DESCRIPTION OF THE TASK
Note on the material below: return exactly the lines from the line that holds "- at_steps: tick" through the line that holds "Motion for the", and leave out each picture.

DATA EXCERPT
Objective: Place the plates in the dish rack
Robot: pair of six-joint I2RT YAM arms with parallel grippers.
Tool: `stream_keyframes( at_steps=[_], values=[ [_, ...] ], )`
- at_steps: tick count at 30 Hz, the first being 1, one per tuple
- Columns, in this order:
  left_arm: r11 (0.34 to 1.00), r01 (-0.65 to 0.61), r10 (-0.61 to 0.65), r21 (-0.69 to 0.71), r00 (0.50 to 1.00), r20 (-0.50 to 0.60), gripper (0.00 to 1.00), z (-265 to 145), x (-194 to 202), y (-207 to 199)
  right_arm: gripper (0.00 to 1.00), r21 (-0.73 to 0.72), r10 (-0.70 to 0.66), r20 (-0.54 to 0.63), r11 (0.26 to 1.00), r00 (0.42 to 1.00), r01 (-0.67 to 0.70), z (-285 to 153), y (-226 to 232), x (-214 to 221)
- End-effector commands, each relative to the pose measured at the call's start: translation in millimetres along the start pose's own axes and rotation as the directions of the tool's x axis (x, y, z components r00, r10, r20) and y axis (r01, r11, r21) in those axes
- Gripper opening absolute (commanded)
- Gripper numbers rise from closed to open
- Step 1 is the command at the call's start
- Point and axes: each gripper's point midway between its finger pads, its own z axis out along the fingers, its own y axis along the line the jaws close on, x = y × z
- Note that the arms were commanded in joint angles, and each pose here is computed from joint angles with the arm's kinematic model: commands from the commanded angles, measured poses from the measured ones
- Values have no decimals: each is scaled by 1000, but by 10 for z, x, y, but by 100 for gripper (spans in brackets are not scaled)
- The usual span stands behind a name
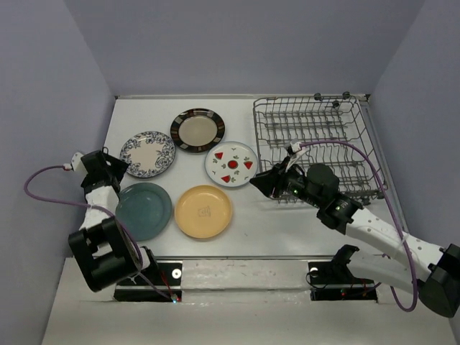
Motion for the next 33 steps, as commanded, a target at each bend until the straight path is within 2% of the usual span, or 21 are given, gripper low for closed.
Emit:
stream_keyframes(
  at_steps=[1, 12, 21, 23, 24, 27, 28, 30, 33],
  values=[
    [997, -13, 17, 82, 998, -53, 87, 251, -58, -286, 42, -50, -6, 67, 999, 998, 10, -59, 126, -176],
    [998, -47, 51, 29, 991, -124, 81, 829, -10, -284, 42, -40, -17, 77, 999, 997, 21, -89, 113, -193],
    [995, 35, -13, 98, 976, -216, 59, 1155, 282, -384, 42, -26, -20, 65, 999, 998, 21, -53, 71, -157],
    [994, 50, -26, 101, 973, -228, 50, 1196, 335, -377, 42, -24, -18, 62, 1000, 998, 19, -45, 68, -151],
    [993, 53, -29, 103, 973, -227, 50, 1201, 333, -384, 42, -24, -18, 62, 1000, 998, 19, -45, 68, -151],
    [993, 64, -41, 100, 976, -212, 31, 1200, 323, -370, 42, -26, -18, 65, 999, 998, 20, -53, 72, -157],
    [993, 71, -51, 94, 978, -202, 18, 1198, 310, -361, 42, -23, -20, 66, 1000, 998, 21, -50, 67, -162],
    [993, 75, -56, 96, 980, -191, 6, 1174, 290, -362, 42, -20, -19, 64, 1000, 998, 20, -47, 59, -152],
    [995, 65, -50, 78, 982, -182, 5, 1117, 268, -326, 42, -25, -18, 64, 999, 998, 19, -50, 69, -153]
  ],
)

TASK RESPONSE
- at_steps: tick count at 30 Hz, the first being 1, one per tuple
- Columns, in this order:
  left_arm: r11 (0.34 to 1.00), r01 (-0.65 to 0.61), r10 (-0.61 to 0.65), r21 (-0.69 to 0.71), r00 (0.50 to 1.00), r20 (-0.50 to 0.60), gripper (0.00 to 1.00), z (-265 to 145), x (-194 to 202), y (-207 to 199)
  right_arm: gripper (0.00 to 1.00), r21 (-0.73 to 0.72), r10 (-0.70 to 0.66), r20 (-0.54 to 0.63), r11 (0.26 to 1.00), r00 (0.42 to 1.00), r01 (-0.67 to 0.70), z (-285 to 153), y (-226 to 232), x (-214 to 221)
- End-effector commands, each relative to the pose measured at the call's start: translation in millimetres along the start pose's own axes and rotation as the directions of the tool's x axis (x, y, z components r00, r10, r20) and y axis (r01, r11, r21) in those axes
- Gripper opening absolute (commanded)
- Gripper numbers rise from closed to open
- Step 1 is the command at the call's start
- Point and axes: each gripper's point midway between its finger pads, its own z axis out along the fingers, its own y axis along the line the jaws close on, x = y × z
- Note that the arms were commanded in joint angles, and each pose here is computed from joint angles with the arm's kinematic model: commands from the commanded angles, measured poses from the measured ones
- Values have no decimals: each is scaled by 1000, but by 10 for z, x, y, but by 100 for gripper (spans in brackets are not scaled)
- The usual span stands behind a name
Motion for the next 33 steps, as commanded, a target at each bend until the straight path is within 2% of the usual span, or 21 are given, gripper low for closed.

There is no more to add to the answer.